Work request. Look below for the line with "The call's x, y". Retype it and every line after it to the end, exactly, but leave out the pictures.

Data segment.
*** Block opens ***

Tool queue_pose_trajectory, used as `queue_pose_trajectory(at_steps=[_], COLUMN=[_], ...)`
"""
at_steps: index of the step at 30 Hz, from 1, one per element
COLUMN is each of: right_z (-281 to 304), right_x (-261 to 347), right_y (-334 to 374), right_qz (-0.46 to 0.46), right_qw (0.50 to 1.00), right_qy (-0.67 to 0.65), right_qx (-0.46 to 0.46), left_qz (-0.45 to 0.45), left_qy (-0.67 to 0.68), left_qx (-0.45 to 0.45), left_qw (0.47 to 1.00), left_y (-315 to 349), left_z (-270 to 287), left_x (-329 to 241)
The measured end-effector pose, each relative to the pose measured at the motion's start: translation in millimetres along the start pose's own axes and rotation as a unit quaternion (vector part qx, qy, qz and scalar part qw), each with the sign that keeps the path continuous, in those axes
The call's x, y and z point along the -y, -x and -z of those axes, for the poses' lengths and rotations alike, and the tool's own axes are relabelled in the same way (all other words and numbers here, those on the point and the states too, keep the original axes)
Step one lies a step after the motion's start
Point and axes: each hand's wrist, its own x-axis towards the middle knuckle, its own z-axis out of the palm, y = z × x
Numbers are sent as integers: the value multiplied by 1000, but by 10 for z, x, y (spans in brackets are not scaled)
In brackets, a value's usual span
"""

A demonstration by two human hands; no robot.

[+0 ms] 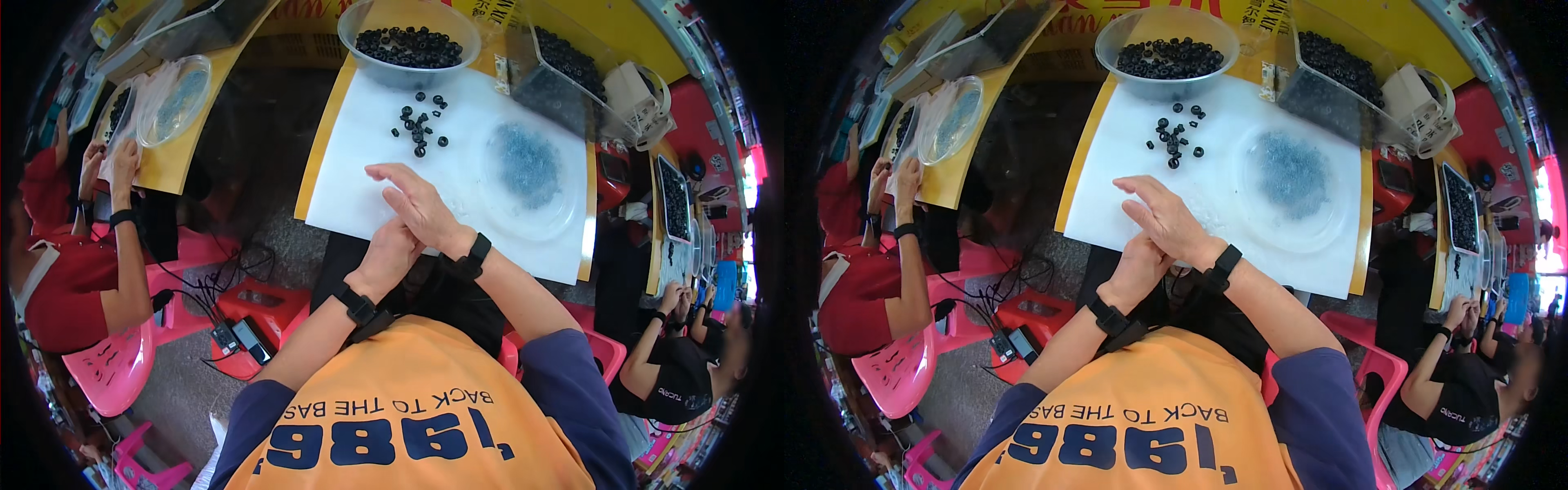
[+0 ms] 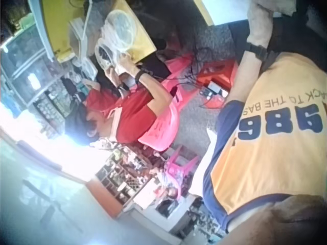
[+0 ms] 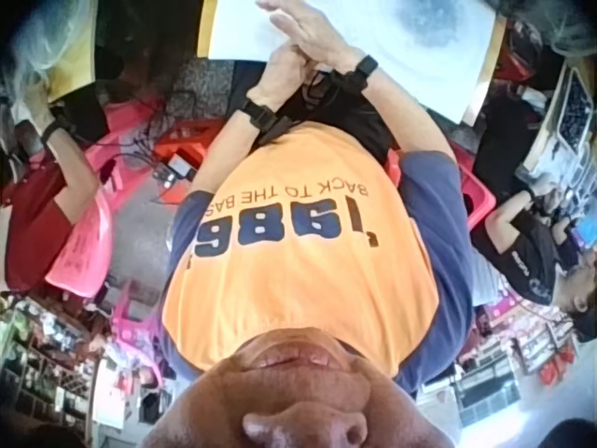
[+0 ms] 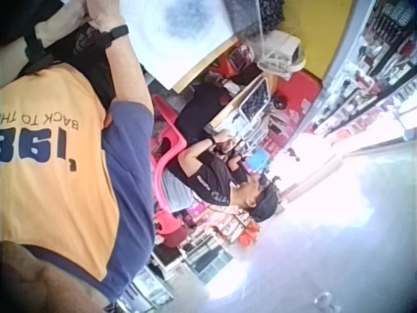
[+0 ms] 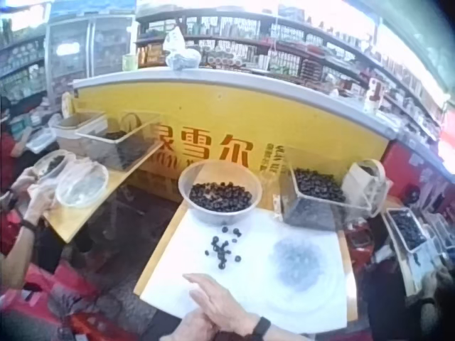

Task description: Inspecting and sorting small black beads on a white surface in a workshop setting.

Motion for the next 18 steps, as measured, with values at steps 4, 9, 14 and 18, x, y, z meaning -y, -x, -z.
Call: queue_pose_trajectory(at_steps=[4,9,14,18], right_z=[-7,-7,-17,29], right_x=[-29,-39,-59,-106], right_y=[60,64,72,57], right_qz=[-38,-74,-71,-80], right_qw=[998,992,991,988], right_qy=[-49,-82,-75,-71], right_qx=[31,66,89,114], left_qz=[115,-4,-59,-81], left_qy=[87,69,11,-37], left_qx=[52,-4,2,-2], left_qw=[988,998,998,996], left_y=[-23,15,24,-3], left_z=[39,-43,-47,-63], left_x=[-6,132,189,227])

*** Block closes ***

Your solution.
The call's x, y and z point along the -y, -x and -z of those axes, for the poses' lengths and rotations alike, and the tool's own axes are relabelled in the same way (all other words and numbers here, those on the point and the states too, keep the original axes)
Step one lies a step after the motion's start
Point and axes: each hand's wrist, its own x-axis towards the middle knuckle, its own z-axis out of the palm, y = z × x
Numbers are sent as integers: the value multiplied by 1000, but by 10 for z, x, y (spans in brackets are not scaled)
In brackets, a value's usual span
"""

A demonstration by two human hands; no robot.

[+0 ms] 
[+0 ms] 
[+0 ms] 
[+0 ms] 
[+0 ms] 

Task description: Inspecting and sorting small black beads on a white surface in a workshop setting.

Motion for the next 18 steps, as measured, with values at steps 4, 9, 14 and 18, x, y, z meaning -y, -x, -z.
Call: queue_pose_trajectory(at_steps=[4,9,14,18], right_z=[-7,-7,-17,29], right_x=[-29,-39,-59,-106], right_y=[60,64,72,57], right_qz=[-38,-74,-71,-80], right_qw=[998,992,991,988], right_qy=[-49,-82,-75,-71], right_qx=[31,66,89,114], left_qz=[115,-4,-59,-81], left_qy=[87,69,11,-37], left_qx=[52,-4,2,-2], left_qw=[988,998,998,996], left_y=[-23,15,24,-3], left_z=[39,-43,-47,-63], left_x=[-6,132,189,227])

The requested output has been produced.